## [Required work]
An exact restatement of the data below, with the pictures removed, is the required answer.
#### Supplied data
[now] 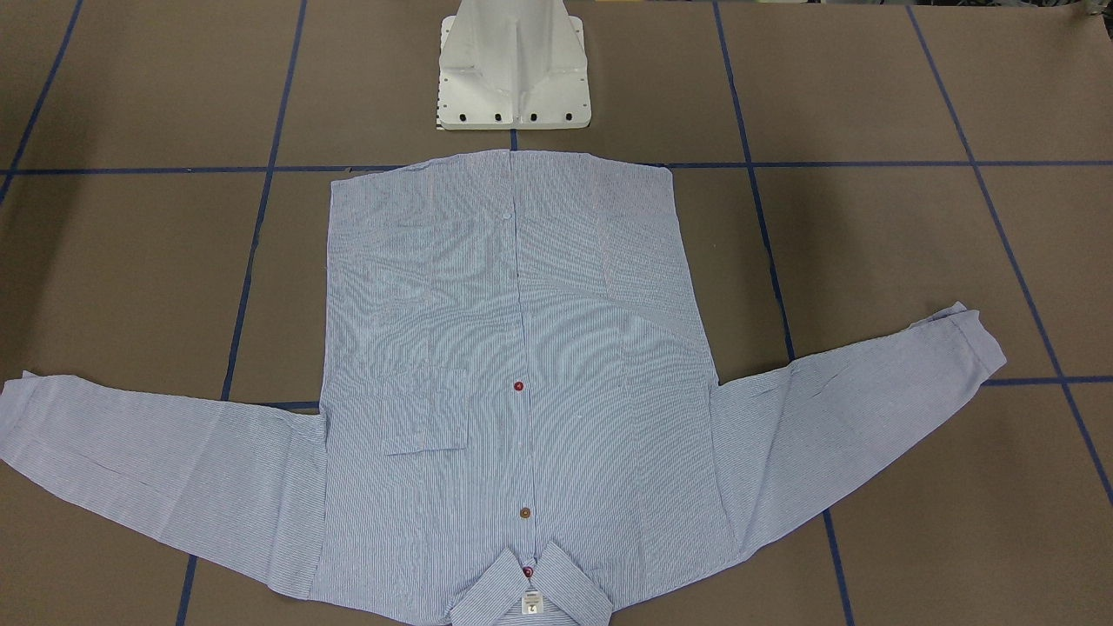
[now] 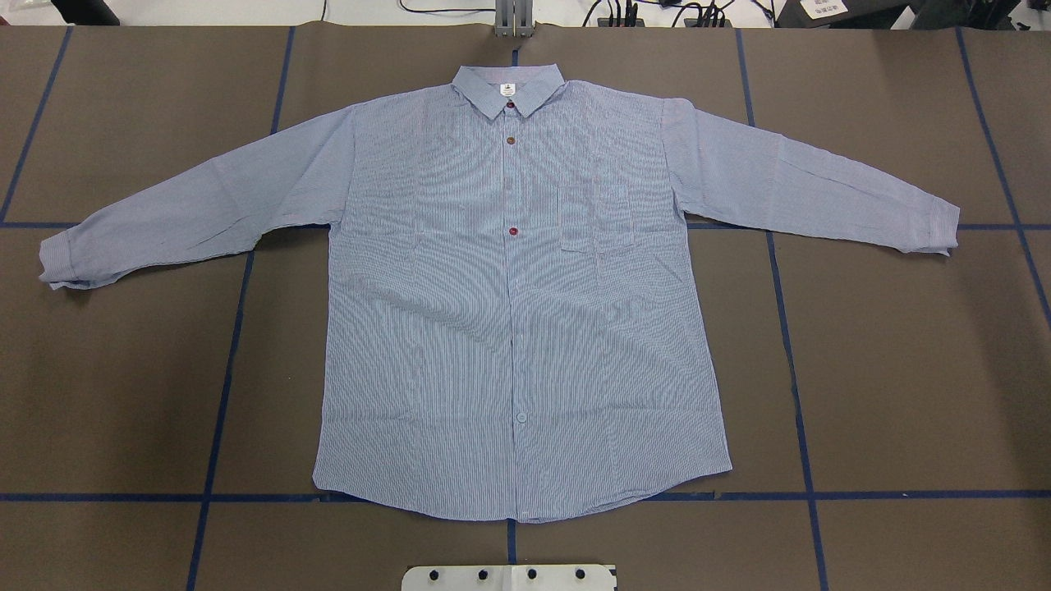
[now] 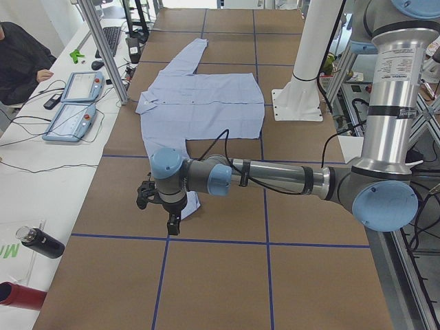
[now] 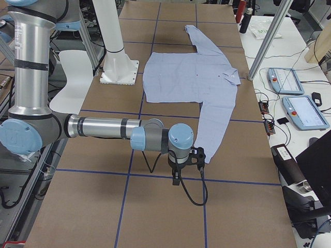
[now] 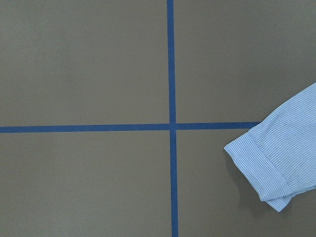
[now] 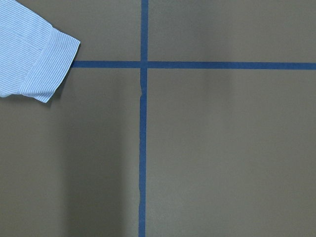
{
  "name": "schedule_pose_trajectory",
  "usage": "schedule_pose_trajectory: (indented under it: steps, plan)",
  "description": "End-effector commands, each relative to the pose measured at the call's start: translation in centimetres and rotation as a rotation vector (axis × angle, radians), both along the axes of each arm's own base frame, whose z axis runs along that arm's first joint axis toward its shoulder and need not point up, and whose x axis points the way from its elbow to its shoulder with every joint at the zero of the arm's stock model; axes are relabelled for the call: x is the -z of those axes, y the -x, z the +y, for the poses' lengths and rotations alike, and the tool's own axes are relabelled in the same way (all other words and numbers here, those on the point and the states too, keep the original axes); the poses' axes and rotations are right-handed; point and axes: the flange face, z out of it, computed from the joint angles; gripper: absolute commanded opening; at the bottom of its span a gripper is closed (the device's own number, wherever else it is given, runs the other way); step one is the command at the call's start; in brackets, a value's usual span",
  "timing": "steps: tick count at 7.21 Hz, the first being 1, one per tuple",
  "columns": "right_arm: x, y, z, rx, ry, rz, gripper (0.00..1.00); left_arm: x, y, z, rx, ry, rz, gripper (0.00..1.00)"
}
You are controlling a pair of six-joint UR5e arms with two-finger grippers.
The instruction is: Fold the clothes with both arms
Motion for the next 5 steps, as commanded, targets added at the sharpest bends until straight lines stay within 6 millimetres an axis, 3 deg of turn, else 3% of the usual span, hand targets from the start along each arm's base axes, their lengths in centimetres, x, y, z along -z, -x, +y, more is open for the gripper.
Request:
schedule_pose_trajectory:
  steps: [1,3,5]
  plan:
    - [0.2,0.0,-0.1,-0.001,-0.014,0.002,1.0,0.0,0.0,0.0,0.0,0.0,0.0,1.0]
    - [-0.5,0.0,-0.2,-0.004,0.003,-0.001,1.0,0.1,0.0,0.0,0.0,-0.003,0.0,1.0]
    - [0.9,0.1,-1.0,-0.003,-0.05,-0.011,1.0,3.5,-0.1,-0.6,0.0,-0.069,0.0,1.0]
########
## [Result]
[now] 
[now] 
[now] 
[now] 
[now] 
[now] 
{
  "name": "schedule_pose_trajectory",
  "usage": "schedule_pose_trajectory: (indented under it: steps, plan)",
  "description": "End-effector commands, each relative to the pose measured at the call's start: translation in centimetres and rotation as a rotation vector (axis × angle, radians), both along the axes of each arm's own base frame, whose z axis runs along that arm's first joint axis toward its shoulder and need not point up, and whose x axis points the way from its elbow to its shoulder with every joint at the zero of the arm's stock model; axes are relabelled for the call: x is the -z of those axes, y the -x, z the +y, for the poses' lengths and rotations alike, and the tool's own axes are relabelled in the same way (all other words and numbers here, those on the point and the states too, keep the original axes); the poses' axes and rotations are right-handed; point and axes: the flange face, z out of it, computed from the joint angles; gripper: absolute commanded opening; at the bottom of its span a gripper is closed (the device's own number, wherever else it is given, runs the other way); step one is the command at the call's start; in brackets, a value's usual span",
  "timing": "steps: tick count at 7.21 Hz, the first being 1, one per tuple",
  "columns": "right_arm: x, y, z, rx, ry, rz, gripper (0.00..1.00); left_arm: x, y, z, rx, ry, rz, gripper (0.00..1.00)"
}
You are controlling a pair of six-joint UR5e arms with two-finger grippers.
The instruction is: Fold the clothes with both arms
Motion for the next 5 steps, as commanded, targets added at the sharpest bends until straight lines stay within 6 millimetres an axis, 3 deg of turn, else 3% of the usual span, hand targets from the start along each arm's base axes, their lengths in centimetres, x, y, z along -z, -x, +y, more is open for the gripper.
Request:
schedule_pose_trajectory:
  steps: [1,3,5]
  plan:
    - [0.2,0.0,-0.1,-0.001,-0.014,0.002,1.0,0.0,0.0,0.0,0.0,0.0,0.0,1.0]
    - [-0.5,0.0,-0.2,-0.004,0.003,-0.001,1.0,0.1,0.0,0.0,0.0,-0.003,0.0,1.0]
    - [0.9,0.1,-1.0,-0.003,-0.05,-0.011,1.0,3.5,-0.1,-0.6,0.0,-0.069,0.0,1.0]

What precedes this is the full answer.